Write the full listing out again, word for word, but omit the pictures.
---
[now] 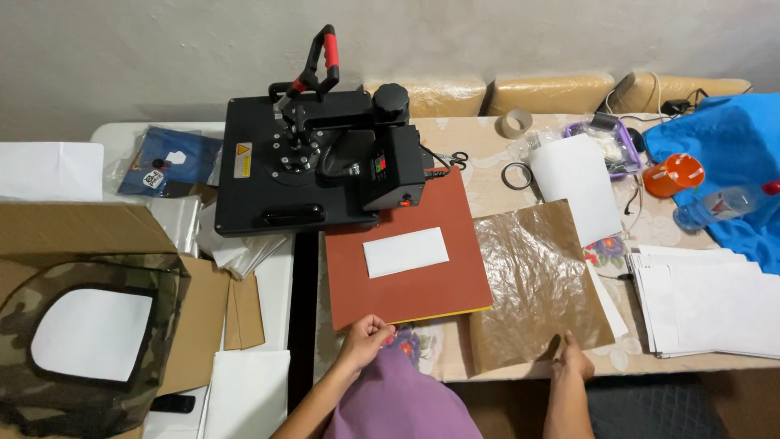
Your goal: The person operates a heat press machine, placing a white sheet and a brown protective sheet on the lower platen. They close the press, wait for the cycle to complete, and then open it to remove the sheets. This process is repeated multiple times throughout the video.
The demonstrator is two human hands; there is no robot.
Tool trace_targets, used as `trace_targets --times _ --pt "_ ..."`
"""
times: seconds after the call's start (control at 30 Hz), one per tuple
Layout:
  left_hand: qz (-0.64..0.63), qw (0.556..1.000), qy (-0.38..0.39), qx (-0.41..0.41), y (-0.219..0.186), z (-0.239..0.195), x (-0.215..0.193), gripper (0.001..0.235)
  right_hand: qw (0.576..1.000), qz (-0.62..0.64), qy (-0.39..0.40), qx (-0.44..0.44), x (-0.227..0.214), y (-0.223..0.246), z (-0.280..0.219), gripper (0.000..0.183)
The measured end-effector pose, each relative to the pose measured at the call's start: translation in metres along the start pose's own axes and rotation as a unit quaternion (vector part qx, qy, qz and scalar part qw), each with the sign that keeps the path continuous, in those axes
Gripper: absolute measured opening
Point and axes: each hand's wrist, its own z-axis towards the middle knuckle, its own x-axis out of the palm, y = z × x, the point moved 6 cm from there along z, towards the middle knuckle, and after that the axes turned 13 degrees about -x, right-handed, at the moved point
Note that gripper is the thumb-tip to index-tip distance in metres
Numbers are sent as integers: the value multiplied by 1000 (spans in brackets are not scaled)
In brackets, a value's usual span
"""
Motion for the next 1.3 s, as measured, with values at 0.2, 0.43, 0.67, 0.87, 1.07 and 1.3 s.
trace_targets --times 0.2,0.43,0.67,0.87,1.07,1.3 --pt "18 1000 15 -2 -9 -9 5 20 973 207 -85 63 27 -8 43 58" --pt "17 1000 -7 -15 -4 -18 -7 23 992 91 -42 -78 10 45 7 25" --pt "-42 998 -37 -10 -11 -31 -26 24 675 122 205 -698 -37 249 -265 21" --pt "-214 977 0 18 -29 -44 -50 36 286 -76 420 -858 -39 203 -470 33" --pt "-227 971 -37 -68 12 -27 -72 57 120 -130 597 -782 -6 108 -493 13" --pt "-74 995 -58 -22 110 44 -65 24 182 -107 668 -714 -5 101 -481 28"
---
### YOUR RESPONSE
[now] 
Your goal: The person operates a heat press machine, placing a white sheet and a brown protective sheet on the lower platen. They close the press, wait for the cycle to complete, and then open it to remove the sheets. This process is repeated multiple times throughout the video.
The demonstrator is two human hands; there is no robot.
Tool trace_targets, used as `trace_targets --times _ --pt "_ ..."`
"""
times: seconds after the call's start (control at 30 Hz), one per tuple
Layout:
  left_hand: qz (-0.64..0.63), qw (0.556..1.000), qy (-0.38..0.39), qx (-0.41..0.41), y (-0.219..0.186), z (-0.239..0.195), x (-0.215..0.193), gripper (0.001..0.235)
  right_hand: qw (0.576..1.000), qz (-0.62..0.64), qy (-0.39..0.40), qx (-0.44..0.44), x (-0.227..0.214), y (-0.223..0.246), z (-0.280..0.219), gripper (0.000..0.183)
The measured end-effector pose, each relative to the pose measured at the call's start: translation in metres along the start pose's own axes and rotation as a unit quaternion (vector part qx, qy, qz and scalar part qw), each with the sign that keeps the path continuous, in those axes
Gripper: absolute measured opening
Point and axes: each hand's wrist, its own z-axis towards the middle knuckle, its own x-axis out of the palm, y = z × x, the point moved 6 cm from there along z, towards the middle knuckle, and after that the axes turned 13 degrees about -x, right-handed, at the moved point
Note that gripper is the thumb-tip to index-tip distance in metres
Numbers are sent as integers: the value multiplied by 1000 (spans in brackets are not scaled)
In brackets, a value's usual span
"""
Motion for the next 1.3 s, as measured, with values at 0.2, 0.43, 0.67, 0.87, 1.07 and 1.3 s.
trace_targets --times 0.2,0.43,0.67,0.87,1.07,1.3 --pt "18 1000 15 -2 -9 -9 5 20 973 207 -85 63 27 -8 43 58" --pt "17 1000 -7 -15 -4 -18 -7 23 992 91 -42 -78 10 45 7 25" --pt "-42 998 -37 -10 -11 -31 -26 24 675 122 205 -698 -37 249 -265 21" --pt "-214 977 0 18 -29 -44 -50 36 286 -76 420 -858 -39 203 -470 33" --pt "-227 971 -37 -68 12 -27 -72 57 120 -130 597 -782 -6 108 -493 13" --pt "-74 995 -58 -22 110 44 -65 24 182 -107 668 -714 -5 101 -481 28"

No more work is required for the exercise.